Arturo è un ragazzino che nasce a Palermo lo stesso giorno in cui il mafioso Vito Ciancimino viene eletto sindaco del capoluogo siciliano. Egli nutre speranze di giustizia contro la mafia nella figura di Giulio Andreotti, ma questa verrà spezzata nel 1992, anno dei due attentati terroristico-mafiosi a Falcone e Borsellino.
Diretto da: Pierfrancesco Diliberto
Genere: commedia
Durata: 90'
Con: Cristiana Capotondi, Pierfrancesco Diliberto
Paese: ITA
Anno: 2013
La mafia uccide solo d’estate è un film di Pierfrancesco Diliberto, ( in arte Pif), interpretato da Cristiana Capotondi, Pif, Ginevra Antona, Alex Bisconti e Claudio Gioé; un prodotto in cui attraverso l’ironia si raccontano i tragici avvenimenti storici.
C’è modo e modo di narrare gli anni che hanno visto protagoniste la Sicilia e la mafia. Su uno sfondo difficilmente digeribile, ma che prende il nome di Storia, c’è un racconto d’amore; e non è detto che plot e sub plot, non possano mai incontrarsi.
Arturo è un bambino che sin dalle elementari si innamora di una compagna di classe, Flora. Ha un sogno: diventare giornalista. Non è un caso che la sua prima parola sia stata proprio “Mafia”.
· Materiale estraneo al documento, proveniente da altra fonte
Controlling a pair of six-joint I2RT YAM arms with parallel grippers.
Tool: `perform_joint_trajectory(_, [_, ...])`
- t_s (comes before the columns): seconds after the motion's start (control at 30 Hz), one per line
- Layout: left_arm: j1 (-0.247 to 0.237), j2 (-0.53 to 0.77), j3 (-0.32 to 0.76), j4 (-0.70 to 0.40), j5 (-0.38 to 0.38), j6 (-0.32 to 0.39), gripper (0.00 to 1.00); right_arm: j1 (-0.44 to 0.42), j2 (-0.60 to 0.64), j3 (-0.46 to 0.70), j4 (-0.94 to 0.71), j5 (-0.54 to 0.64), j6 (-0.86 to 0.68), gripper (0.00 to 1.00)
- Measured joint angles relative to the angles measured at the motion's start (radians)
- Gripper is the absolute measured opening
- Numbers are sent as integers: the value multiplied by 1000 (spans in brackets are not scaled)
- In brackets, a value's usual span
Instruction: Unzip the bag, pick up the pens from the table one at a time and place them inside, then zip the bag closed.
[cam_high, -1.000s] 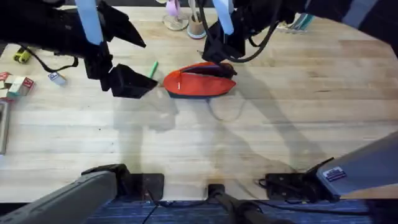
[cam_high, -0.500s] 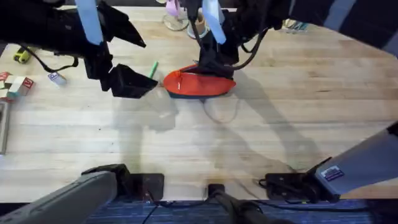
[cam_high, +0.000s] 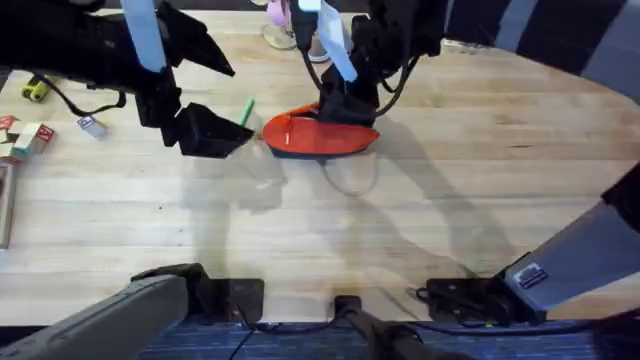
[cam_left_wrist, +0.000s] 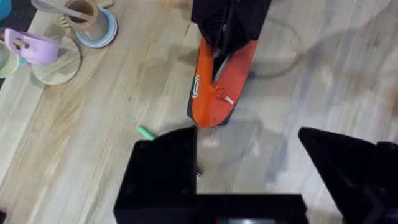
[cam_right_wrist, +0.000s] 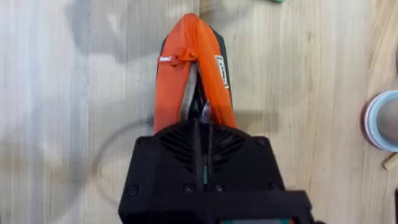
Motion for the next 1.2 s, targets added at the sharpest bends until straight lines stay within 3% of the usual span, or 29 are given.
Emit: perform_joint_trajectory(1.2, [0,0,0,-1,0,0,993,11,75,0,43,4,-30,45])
Sono gli anni difficili di Rocco Chinnici, del Generale Dalla Chiesa, Giovanni Falcone e Paolo Borsellino; sono gli anni di Provenzano, Riina e Badalamenti. Un periodo storico in cui morti e feriti, esplosioni e minacce erano all’ordine del giorno.
In questo contesto Arturo prova con tutte le sue forze a conquistare Flora, da un lato, e la sua affermazione professionale, dall’altro. Si è goffi e impacciati, all’inizio, ma poi con l’esperienza si acquista disinvoltura e abilità. Bisogna avere determinazione, in entrambi i campi; ma nel giornalismo è necessario che le fonti siano attendibili.
Il bambino, avente per guru Andreotti e credendo ciecamente nelle sue parole, inizia le interviste proprio con il Generale Dalla Chiesa, che pochi mesi dopo perirà.
La prima domanda, motivo di rimpianto successivamente, fu: “L’Onorevole Andreotti dice che l‘emergenza criminalità è in Campania e in Calabria; Generale ha forse sbagliato regione?”. Arturo ha capito solo in seguito il senso di questa affermazione e di quanto sia stata dubbia la veridicità delle parole del suo “mito”.
Da piccoli tutti abbiamo idoli, sogniamo, costruiamo pensieri e voliamo con la fantasia; ma con gli anni tutto assume un peso e una forma diversa, purtroppo. La realtà non è mai bella come quella vista con gli occhi di un bambino e Arturo se ne accorgerà presto.
È lo stesso Pif a guidarci nel film, che si confonde tra documentario e fiction continuamente, è la sua testimonianza diretta caratterizzata da una forte vena ironica, utile a raccontare ciò che ha in realtà provocato ferite profonde e indelebili.
E non è un caso: l’ironia è la migliore arma per decostruire e denunciare qualcosa, ma anche per far riflettere. Sarà egli stesso a guidare le nuove generazioni in un calvario dove nomi, statue e memorie riecheggiano continuamente; porterà in braccio e poi per mano suo figlio, e ad ogni passo ci sarà un momento in cui la Storia, e i personaggi veramente esistiti, hanno dato valore e dignità a quella terra natia: alla sua Sicilia.